• **EXERCISE AIM**
Your answer should be the entire listing, printed exactly.

• **GIVEN MATERIAL**
★ ★ ★ ★
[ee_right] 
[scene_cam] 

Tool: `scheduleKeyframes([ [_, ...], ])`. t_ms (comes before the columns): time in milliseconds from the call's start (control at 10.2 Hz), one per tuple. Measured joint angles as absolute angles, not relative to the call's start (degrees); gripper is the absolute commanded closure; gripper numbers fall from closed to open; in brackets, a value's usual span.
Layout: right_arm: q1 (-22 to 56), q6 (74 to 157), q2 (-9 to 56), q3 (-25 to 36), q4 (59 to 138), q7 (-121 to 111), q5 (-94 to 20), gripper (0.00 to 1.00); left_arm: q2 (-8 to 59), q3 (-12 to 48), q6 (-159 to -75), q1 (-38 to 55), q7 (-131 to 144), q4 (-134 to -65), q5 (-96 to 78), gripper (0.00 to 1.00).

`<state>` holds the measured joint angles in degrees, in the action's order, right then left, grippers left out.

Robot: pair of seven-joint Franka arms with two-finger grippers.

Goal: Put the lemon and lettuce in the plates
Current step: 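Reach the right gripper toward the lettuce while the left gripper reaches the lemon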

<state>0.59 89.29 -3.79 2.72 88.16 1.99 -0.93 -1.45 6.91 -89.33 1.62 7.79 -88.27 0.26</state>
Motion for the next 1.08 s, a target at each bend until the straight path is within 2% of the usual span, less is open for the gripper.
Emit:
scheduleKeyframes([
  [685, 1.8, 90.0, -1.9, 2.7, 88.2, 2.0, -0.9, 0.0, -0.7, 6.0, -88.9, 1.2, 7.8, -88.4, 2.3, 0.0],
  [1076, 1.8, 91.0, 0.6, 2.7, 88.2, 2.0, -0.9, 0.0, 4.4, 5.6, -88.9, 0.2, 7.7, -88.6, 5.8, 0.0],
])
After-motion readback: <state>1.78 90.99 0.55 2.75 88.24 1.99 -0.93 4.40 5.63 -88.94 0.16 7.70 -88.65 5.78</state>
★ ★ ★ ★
• **SOLUTION TO THIS PROBLEM**
[ee_right] 
[scene_cam] 

Tool: `scheduleKeyframes([ [_, ...], ])`. t_ms (comes before the columns): time in milliseconds from the call's start (control at 10.2 Hz), one per tuple. Measured joint angles as absolute angles, not relative to the call's start (degrees); gripper is the absolute commanded closure; gripper numbers fall from closed to open; in brackets, a value's usual span.
Layout: right_arm: q1 (-22 to 56), q6 (74 to 157), q2 (-9 to 56), q3 (-25 to 36), q4 (59 to 138), q7 (-121 to 111), q5 (-94 to 20), gripper (0.00 to 1.00); left_arm: q2 (-8 to 59), q3 (-12 to 48), q6 (-159 to -75), q1 (-38 to 55), q7 (-131 to 144), q4 (-134 to -65), q5 (-96 to 78), gripper (0.00 to 1.00).

`<state>` holds the measured joint angles in degrees, in the action's order, right then left, grippers left out.

Robot: pair of seven-joint Franka arms with two-finger grippers.

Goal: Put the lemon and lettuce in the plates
Current step: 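Reach the right gripper toward the lettuce while the left gripper reaches the lemon
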
<state>0.59 89.29 -3.79 2.72 88.16 1.99 -0.93 -1.45 6.91 -89.33 1.62 7.79 -88.27 0.26</state>
Motion for the next 1.08 s, a target at each bend until the straight path is within 2% of the usual span, less is open for the gripper.
Emit:
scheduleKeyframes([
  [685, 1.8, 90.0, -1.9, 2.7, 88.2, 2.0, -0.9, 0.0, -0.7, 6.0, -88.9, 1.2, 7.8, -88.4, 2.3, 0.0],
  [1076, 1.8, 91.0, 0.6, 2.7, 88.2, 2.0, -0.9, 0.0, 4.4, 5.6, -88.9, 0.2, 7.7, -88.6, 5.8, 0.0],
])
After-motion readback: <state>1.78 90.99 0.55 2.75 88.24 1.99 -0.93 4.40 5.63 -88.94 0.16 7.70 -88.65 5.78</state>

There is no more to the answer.